==== Records to use
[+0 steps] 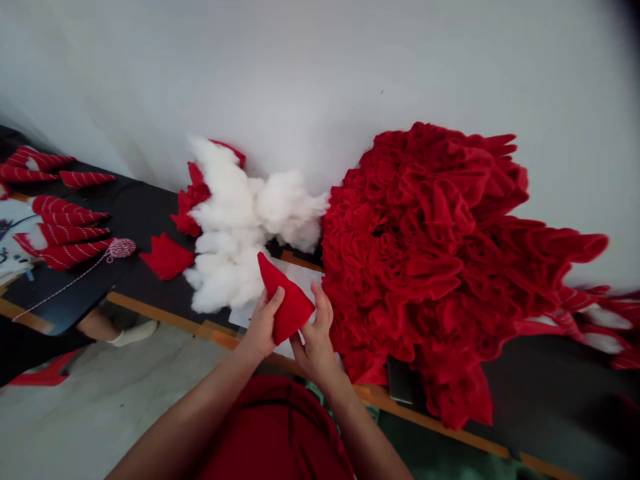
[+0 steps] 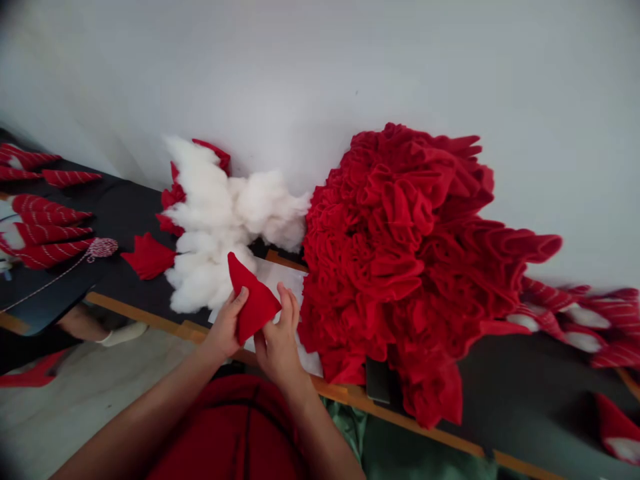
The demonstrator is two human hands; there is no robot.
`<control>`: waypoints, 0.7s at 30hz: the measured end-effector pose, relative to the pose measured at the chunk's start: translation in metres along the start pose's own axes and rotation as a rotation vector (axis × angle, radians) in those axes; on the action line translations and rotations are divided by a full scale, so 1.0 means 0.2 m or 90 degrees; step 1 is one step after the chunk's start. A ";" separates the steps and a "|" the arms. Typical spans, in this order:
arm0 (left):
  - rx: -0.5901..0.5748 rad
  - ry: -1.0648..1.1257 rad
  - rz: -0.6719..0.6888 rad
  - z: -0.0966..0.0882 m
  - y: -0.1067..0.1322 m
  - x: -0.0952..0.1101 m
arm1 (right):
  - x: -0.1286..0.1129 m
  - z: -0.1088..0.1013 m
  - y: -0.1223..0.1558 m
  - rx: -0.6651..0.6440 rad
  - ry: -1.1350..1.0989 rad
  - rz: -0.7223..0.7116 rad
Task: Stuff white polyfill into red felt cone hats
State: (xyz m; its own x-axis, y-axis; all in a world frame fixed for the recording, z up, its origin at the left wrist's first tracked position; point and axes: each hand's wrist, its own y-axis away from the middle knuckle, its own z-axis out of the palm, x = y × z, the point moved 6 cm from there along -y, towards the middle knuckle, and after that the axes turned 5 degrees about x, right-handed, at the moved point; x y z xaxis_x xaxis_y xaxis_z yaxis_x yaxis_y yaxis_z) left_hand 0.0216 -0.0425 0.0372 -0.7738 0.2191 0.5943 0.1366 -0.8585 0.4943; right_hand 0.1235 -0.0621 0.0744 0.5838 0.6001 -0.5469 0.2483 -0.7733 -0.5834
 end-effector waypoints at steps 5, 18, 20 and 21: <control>-0.069 0.069 -0.064 0.04 0.00 -0.02 | 0.07 -0.02 0.01 0.058 -0.088 0.090; -0.028 0.085 -0.064 0.05 0.01 -0.05 | 0.02 -0.03 0.09 0.140 -0.051 0.049; -0.047 0.077 -0.042 0.06 0.02 -0.05 | 0.01 -0.02 0.08 0.096 -0.033 0.035; -0.059 0.071 -0.034 0.06 0.02 -0.05 | 0.01 -0.02 0.07 0.080 -0.029 0.028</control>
State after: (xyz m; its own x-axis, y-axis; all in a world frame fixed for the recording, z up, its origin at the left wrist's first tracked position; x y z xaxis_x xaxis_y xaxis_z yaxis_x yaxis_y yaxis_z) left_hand 0.0382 -0.0433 0.0408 -0.8429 0.2180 0.4920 0.0392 -0.8870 0.4601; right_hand 0.1312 -0.0713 0.0672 0.5562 0.5764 -0.5987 0.1220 -0.7692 -0.6273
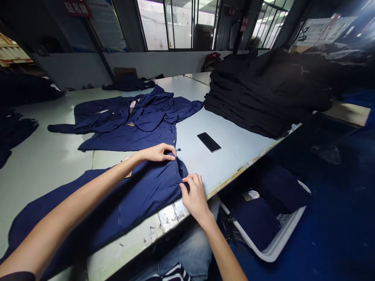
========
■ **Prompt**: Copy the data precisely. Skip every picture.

■ **Solution for this exercise**:
[+0 steps] 
[+0 steps] 
The demonstrator is two human hands; there is no robot.
`<control>`: waypoints, 0.7s at 30hz: the measured end-effector pose, relative to the pose measured at the chunk's start: translation in metres along the start pose's own axes and rotation as a rotation vector (axis × angle, radians) in those axes; on the action line translations and rotations are divided by a full scale, so 1.0 means 0.2 m or 90 degrees; step 1 is one step after the chunk's start. A ";" separates the steps and a "|" the arms. Typical spans, in this order:
arm0 (left):
  - rx: -0.5901..0.5748 rad
  - ry: -1.0648..1.1257 rad
  - rz: -0.6719..0.6888 rad
  - z: -0.0966..0.0882 m
  - y: -0.1067..0.1322 m
  - x: -0.0952..0.1101 m
arm1 (right):
  - x: -0.1286..0.1129 m
  - z: -0.1088..0.1013 m
  - y: -0.1223..0.1558 m
  - rx: -0.6651..0.6440 rad
  - ry: -1.1350..1.0989 rad
  - rz: -0.7223..0.7116 rad
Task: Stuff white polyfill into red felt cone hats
State: (xyz m; its own x-axis, y-axis; all in a world frame fixed for the recording, z up, its origin at the left wrist's first tracked position; point and axes: each hand's wrist, its own y-axis away from the middle knuckle, its own z-axis out of the palm, x = y × z, the point moved 6 cm from there along -y, towards the middle knuckle, and after that the axes turned 5 degrees about x, right-handed, at the moved point; x y z xaxis_x xaxis_y xaxis_z yaxis_x yaxis_y yaxis_z) left_hand 0.0216 -0.0425 0.0372 -0.7738 0.2191 0.5943 0.1366 -0.8585 0.4943; right_hand 0.1235 -0.0621 0.0744 0.5838 0.6001 -0.5469 0.2483 -0.7733 -0.5834
 end-effector waypoints at steps 5, 18, 20 and 21: <control>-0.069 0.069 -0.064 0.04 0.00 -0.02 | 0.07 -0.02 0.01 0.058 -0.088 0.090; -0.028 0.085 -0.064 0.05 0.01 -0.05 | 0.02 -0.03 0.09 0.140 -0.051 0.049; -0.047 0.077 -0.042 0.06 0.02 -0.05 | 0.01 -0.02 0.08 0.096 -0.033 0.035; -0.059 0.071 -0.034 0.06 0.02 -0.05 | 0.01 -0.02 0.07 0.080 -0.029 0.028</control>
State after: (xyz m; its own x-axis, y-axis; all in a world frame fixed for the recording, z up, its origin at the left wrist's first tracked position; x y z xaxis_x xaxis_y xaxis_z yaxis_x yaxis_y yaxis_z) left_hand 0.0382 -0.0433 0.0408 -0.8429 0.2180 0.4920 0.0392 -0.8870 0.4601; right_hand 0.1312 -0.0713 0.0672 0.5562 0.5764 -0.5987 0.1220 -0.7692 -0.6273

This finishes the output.